=== Begin Enclosure ===

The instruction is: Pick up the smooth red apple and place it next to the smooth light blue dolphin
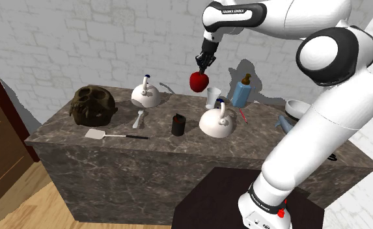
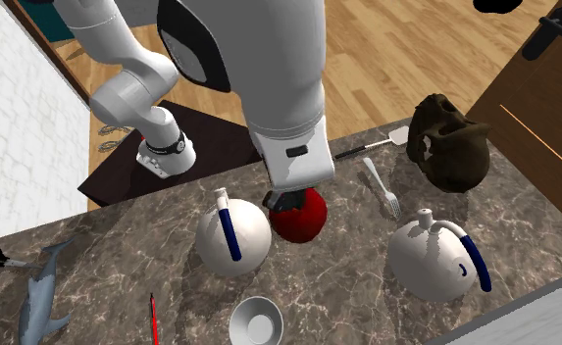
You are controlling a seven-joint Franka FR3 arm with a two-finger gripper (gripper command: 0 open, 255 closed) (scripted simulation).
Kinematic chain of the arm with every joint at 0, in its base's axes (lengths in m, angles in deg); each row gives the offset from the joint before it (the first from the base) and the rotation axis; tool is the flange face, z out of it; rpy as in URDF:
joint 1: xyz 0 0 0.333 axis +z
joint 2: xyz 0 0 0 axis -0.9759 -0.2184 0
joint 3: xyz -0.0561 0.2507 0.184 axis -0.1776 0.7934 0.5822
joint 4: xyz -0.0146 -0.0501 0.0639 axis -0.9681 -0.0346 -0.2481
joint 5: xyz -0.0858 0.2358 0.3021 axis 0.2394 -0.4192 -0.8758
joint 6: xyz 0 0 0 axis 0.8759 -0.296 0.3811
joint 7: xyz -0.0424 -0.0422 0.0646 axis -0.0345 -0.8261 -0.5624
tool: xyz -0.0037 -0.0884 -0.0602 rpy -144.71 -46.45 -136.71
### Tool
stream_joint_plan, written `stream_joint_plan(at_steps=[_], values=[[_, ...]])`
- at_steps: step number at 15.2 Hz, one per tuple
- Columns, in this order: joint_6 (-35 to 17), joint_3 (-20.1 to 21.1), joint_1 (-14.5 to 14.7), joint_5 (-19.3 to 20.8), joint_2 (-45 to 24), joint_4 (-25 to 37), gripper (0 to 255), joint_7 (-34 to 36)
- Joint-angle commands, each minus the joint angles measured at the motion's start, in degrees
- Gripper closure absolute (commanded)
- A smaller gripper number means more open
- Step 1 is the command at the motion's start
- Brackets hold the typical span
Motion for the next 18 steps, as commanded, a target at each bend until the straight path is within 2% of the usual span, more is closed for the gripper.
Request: stream_joint_plan(at_steps=[1, 10, 18], values=[[0.1, -1.3, -1.2, 0.1, 1.4, -1.4, 255, -2.6], [0.8, -8.2, -6.4, 0.1, 3.8, -3.5, 255, -14.6], [2.3, -14.9, -11.1, -1.1, 1.8, -0.8, 255, -26.2]])
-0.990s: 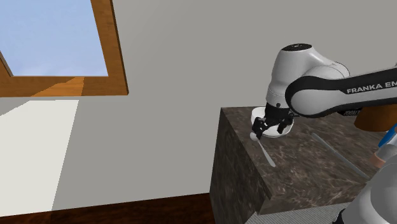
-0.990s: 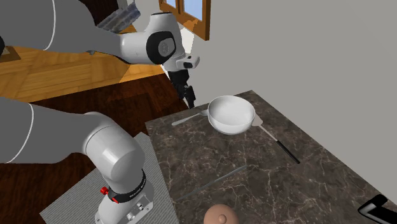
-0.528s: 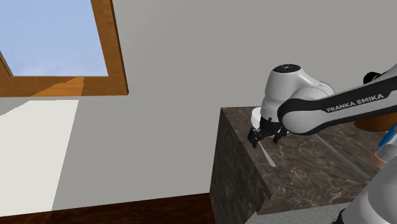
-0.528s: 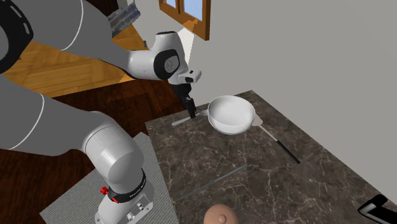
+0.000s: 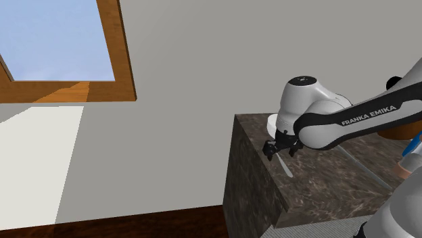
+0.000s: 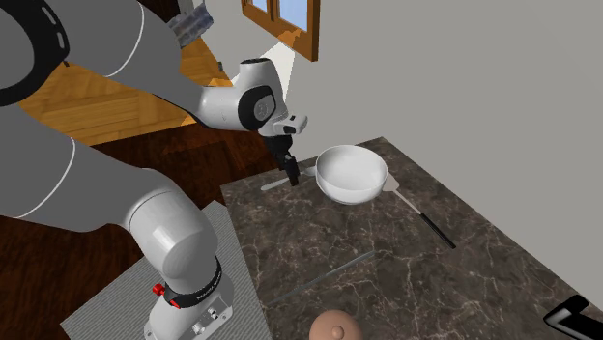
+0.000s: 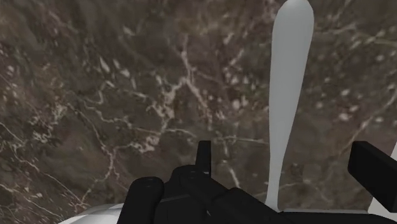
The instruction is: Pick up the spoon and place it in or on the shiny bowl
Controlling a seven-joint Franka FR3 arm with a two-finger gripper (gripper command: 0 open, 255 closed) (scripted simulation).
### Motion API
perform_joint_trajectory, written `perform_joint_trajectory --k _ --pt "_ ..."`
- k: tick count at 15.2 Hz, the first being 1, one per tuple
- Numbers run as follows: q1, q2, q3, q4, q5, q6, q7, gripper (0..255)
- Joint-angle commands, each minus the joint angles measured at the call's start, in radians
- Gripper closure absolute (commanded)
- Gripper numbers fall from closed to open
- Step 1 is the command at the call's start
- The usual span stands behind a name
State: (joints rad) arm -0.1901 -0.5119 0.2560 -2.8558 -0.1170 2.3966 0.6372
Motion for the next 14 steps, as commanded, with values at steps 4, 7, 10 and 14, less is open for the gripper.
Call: perform_joint_trajectory --k 4,7,10,14 --pt "0.000 0.000 0.000 0.000 0.000 0.001 0.000 255" --pt "0.000 0.001 0.000 -0.001 0.000 0.001 0.001 255" --pt "0.001 0.000 0.001 0.000 0.001 0.000 0.001 255" --pt "0.003 -0.012 -0.004 0.006 0.004 -0.017 -0.006 255"
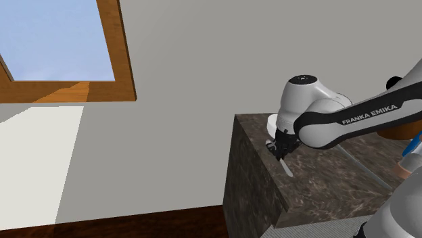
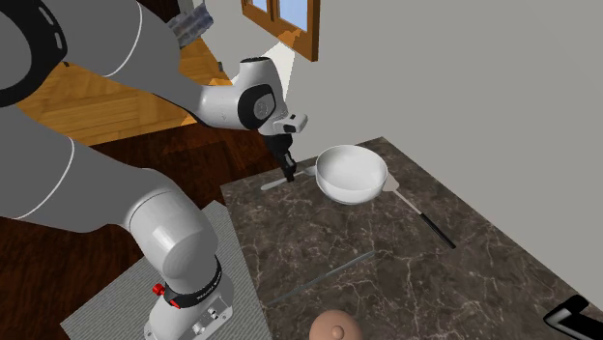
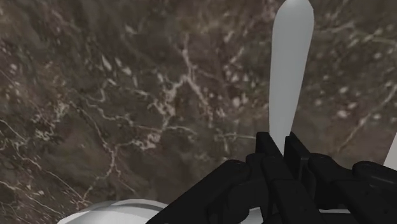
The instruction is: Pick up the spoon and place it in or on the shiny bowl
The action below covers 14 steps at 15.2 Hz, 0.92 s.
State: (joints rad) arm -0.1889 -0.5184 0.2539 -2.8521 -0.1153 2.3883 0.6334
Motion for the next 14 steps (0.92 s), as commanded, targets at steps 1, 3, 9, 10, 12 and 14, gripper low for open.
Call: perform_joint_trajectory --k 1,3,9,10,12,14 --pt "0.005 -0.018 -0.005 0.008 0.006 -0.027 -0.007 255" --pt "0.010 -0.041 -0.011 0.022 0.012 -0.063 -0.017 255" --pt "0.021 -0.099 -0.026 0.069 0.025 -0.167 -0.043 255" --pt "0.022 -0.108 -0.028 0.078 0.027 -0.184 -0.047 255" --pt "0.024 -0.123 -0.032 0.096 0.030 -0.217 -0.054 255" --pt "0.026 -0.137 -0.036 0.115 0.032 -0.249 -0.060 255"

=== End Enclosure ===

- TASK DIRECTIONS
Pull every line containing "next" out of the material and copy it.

- TASK OUTPUT
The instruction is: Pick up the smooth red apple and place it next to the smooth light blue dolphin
Motion for the next 18 steps, as commanded, a target at each bend until the straight path is within 2% of the usual span, more is closed for the gripper.
Motion for the next 14 steps, as commanded, with values at steps 4, 7, 10 and 14, less is open for the gripper.
Motion for the next 14 steps (0.92 s), as commanded, targets at steps 1, 3, 9, 10, 12 and 14, gripper low for open.

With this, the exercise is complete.